Читать книгу Der schöne Sommer онлайн | страница 4

War einer von ihnen mit von der Partie, konnte man sicher sein, dass noch vor dem Dunkelwerden ein Mädchen wütend wurde oder, wenn sie dümmer war, weinte. Sie trieben genau solche Späße wie Rosa. Immer wollten sie die Mädchen mit in die Wiesen nehmen. Man konnte sich nicht mit ihnen unterhalten, sondern musste gleich auf der Hut sein. Aber schön war, dass dann an manchen Abenden gesungen wurde, und sie sangen gut, vor allem wenn Ferruccio mit der Gitarre kam, ein großer Blonder, der ständig arbeitslos war, aber noch ganz schwarze, rissige Finger hatte von der Kohle. Es schien unmöglich, dass diese groben Hände so geschickt waren, und Ginia, die sie einmal unter der Achsel gespürt hatte, als sie alle gemeinsam von den Hügeln zurückkehrten, achtete darauf, sie nicht anzusehen, während sie spielten. Rosa hatte ihr gesagt, dass sich dieser Ferruccio zwei- oder dreimal nach ihr erkundigt habe, und Ginia hatte geantwortet: »Sag ihm, er soll sich zuerst die Fingernägel sauber machen.« Beim nächsten Mal erwartete sie, dass Ferruccio lachen würde, aber er hatte sie keines Blickes gewürdigt.
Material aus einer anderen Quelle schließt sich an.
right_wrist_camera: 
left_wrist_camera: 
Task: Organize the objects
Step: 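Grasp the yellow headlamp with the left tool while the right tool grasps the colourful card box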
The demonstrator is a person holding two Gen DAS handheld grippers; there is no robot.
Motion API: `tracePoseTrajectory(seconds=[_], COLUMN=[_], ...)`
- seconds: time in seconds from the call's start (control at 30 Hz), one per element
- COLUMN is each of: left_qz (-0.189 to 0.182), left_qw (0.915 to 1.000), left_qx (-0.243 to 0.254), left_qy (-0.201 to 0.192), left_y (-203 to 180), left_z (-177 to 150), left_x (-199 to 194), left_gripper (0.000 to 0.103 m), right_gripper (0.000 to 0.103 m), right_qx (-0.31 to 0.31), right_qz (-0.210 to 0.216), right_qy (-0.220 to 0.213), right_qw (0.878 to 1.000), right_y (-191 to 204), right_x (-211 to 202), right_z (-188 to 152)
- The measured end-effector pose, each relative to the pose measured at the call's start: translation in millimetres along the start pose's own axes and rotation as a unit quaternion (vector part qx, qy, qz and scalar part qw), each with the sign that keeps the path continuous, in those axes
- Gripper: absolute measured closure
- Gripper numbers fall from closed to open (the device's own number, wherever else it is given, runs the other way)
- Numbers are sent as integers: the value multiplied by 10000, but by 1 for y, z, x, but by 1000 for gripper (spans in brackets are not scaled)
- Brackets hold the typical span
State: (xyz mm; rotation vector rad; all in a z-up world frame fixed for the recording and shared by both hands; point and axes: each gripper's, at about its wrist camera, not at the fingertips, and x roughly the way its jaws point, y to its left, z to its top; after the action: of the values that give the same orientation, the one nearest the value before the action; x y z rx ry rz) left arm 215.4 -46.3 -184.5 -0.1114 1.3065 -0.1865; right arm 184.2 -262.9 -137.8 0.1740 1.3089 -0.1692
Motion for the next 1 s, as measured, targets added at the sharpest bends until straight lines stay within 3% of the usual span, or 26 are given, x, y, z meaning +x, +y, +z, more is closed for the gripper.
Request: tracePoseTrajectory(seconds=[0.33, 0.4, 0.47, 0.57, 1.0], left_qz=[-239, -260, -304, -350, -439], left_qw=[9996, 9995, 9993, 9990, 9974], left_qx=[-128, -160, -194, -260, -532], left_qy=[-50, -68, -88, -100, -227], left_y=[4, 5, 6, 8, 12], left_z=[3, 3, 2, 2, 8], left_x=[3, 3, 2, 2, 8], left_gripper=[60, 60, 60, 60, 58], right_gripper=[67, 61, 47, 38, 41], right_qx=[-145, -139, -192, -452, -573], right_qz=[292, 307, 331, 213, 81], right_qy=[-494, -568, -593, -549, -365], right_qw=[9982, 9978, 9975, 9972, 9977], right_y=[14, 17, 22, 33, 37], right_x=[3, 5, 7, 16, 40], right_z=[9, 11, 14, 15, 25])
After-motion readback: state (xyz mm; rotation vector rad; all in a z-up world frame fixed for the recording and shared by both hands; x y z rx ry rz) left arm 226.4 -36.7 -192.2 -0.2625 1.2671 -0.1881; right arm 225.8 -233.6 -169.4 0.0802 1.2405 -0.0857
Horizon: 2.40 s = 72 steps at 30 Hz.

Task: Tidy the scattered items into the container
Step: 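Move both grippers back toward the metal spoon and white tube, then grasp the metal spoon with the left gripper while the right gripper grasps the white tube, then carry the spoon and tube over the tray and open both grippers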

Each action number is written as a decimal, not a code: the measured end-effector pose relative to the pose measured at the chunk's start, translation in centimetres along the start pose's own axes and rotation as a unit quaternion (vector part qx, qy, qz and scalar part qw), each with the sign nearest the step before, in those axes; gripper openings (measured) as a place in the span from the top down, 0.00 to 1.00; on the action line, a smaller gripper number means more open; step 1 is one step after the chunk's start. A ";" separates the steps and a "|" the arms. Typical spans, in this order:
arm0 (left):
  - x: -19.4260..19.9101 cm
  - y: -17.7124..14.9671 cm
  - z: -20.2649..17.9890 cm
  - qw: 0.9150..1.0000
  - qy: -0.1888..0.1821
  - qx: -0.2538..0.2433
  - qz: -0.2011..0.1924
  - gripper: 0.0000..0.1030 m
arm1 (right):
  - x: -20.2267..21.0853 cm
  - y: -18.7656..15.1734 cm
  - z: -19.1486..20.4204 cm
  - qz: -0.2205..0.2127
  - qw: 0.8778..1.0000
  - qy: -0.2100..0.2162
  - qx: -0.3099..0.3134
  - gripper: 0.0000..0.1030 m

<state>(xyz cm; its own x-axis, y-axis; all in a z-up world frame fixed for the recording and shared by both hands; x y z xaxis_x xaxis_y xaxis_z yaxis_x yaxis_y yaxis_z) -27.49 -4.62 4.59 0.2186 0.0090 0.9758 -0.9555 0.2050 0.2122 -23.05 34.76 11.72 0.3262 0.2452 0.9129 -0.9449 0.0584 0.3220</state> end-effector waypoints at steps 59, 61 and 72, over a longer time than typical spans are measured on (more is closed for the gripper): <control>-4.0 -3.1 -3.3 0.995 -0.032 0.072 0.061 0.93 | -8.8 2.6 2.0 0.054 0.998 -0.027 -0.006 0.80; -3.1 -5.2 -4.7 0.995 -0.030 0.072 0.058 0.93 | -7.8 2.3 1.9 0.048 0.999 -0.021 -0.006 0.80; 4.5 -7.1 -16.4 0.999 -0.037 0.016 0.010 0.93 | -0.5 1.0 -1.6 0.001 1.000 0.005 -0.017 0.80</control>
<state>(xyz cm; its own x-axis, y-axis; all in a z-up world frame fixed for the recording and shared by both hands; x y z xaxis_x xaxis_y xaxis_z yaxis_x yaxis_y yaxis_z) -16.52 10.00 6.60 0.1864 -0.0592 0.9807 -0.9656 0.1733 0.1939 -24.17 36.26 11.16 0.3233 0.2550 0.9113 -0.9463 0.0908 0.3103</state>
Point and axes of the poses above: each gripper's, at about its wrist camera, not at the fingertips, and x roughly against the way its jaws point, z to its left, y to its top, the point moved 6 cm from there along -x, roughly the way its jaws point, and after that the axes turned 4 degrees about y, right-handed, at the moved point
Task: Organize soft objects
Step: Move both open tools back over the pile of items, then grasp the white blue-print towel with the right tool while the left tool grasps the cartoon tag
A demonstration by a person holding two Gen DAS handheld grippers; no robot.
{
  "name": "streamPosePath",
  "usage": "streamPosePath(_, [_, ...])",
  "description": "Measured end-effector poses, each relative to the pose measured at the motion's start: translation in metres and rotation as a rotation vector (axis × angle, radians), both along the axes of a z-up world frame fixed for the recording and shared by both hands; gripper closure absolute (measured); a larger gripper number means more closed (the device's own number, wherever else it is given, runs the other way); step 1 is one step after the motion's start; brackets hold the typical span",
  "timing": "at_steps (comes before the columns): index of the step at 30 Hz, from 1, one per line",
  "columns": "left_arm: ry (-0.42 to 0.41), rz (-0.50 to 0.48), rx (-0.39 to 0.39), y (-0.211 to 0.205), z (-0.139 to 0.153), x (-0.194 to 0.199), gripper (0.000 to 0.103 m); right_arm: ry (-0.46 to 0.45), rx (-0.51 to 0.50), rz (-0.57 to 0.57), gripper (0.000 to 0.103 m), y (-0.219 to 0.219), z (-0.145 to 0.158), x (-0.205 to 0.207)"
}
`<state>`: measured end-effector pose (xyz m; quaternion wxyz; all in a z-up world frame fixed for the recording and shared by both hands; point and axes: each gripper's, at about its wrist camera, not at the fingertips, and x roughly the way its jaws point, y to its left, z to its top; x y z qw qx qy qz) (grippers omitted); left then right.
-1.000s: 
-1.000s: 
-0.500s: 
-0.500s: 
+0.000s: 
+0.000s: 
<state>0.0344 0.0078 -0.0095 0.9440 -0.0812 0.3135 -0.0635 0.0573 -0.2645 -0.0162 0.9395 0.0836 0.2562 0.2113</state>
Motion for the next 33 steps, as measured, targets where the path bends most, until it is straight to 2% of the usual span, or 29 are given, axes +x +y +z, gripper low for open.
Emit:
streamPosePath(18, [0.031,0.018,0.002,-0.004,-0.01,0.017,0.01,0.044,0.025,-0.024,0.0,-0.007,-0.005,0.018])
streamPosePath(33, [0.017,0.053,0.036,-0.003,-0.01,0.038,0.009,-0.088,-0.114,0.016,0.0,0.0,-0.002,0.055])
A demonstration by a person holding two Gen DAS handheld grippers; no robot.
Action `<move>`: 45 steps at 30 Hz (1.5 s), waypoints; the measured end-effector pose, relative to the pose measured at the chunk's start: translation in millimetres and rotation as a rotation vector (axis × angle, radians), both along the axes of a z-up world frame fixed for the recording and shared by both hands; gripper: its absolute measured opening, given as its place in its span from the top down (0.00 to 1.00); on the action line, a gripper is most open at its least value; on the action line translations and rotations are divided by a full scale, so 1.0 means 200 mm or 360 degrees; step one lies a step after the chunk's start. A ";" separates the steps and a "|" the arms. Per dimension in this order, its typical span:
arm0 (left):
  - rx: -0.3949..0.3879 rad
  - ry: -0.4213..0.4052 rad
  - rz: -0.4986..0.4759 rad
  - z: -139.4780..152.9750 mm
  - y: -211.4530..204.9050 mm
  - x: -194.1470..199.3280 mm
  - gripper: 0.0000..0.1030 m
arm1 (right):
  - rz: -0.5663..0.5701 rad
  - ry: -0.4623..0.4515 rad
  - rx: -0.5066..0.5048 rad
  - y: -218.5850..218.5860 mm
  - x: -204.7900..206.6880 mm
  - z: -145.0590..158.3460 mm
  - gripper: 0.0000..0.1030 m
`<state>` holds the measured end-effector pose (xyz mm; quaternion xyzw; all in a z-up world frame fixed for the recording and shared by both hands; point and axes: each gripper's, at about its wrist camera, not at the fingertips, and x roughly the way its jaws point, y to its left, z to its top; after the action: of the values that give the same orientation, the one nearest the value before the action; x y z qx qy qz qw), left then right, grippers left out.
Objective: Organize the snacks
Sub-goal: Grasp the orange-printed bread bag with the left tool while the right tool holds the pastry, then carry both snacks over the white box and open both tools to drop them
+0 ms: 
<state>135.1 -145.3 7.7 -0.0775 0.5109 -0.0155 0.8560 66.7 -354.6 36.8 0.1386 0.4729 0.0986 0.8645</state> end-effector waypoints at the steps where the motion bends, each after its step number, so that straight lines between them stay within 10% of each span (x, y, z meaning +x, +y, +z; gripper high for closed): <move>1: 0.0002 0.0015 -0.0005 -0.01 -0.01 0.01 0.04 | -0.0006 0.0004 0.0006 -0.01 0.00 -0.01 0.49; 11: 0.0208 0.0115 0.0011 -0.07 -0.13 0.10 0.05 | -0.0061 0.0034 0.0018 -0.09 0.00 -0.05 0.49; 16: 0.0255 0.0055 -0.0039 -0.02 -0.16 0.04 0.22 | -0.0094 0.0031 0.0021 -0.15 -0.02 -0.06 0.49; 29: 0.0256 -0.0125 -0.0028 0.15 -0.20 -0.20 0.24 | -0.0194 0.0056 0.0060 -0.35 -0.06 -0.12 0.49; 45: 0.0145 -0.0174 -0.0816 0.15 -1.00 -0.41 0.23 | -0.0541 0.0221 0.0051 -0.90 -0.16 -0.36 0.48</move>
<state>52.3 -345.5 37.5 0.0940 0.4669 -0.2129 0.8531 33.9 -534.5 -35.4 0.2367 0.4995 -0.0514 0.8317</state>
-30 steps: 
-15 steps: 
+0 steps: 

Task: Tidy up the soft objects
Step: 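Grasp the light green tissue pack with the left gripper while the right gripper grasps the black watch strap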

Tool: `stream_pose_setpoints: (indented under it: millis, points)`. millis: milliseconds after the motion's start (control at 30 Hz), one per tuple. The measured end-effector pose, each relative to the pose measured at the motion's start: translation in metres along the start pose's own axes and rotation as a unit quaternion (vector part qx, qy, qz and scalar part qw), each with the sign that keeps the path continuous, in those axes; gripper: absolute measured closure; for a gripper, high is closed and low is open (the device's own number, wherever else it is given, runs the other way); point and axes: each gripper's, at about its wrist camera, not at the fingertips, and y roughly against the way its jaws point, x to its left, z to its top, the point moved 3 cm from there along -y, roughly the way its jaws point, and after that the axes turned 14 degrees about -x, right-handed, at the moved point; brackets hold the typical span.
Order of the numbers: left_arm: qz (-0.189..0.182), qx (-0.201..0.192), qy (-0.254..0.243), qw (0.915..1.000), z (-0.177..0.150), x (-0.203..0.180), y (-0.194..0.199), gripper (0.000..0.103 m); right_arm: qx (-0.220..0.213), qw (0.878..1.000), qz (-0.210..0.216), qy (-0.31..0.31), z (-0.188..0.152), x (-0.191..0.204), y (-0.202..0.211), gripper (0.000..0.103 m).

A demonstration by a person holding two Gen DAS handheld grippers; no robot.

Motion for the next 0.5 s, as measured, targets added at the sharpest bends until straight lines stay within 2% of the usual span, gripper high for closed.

Doch dann kam der Tag, an dem Ginia aus dem Schneideratelier trat und sich noch mit beiden Händen den Hut zurechtrückte, als Rosa unvermutet am Haustor auf sie zusprang. »Was ist los?« – »Ich bin aus der Fabrik fortgelaufen.« Gemeinsam gingen sie den Bürgersteig entlang bis zur Straßenbahn, aber Rosa blieb stumm. Ginia war verärgert und wusste nicht, was sie sagen sollte. Erst als sie in der Nähe ihres Hauses aus der Straßenbahn stiegen, murmelte Rosa leise, dass sie Angst habe, schwanger zu sein. Ginia nannte sie ein dummes Ding, und sie stritten sich an der Ecke. Dann ging die Sache vorüber, denn Rosa hatte sich nur vor Schreck in diesem Zustand geglaubt, aber unterdessen war Ginia aufgeregter als sie, weil sie sich vorkam, als habe man sie betrogen und wie ein Kind behandelt, während die anderen sich amüsierten, und noch dazu Rosa, die kein bisschen Ehrgeiz hatte. »Ich bin mehr wert«, sagte Ginia, »mit sechzehn ist es noch zu früh. Selber schuld, wenn sie sich so wegwerfen will.« Das sagte sie, aber sie konnte nicht ohne Demütigung daran zurückdenken, denn die Vorstellung, dass die anderen Mädchen alle schon in den Wiesen gewesen waren, ohne es je zu erwähnen, während ihr, die allein lebte, die Hand eines Mannes noch Herzklopfen verursachte, diese Vorstellung nahm ihr den Atem. »Warum bist du an dem Tag zu mir gekommen, um es mir zu sagen?«, fragte sie Rosa eines Nachmittags, während sie zusammen aus dem Haus gingen. »Wem hätte ich es denn sonst sagen sollen?« – »Warum hast du mir vorher nie was gesagt?« Rosa, die jetzt beruhigt war, lachte. »Wenn man nichts sagt, ist es schöner. Es bringt Unglück, darüber zu reden.« Ginia dachte: »Sie ist ein dummes Ding. Jetzt lacht sie, aber vorher wollte sie sich umbringen. Sie ist noch gar keine Frau, das ist es.« Auch wenn sie allein durch die Straßen ging, dachte sie nun oft, sie seien alle zu jung und man müsste sofort zwanzig sein, um zu wissen, wie man sich verhalten solle.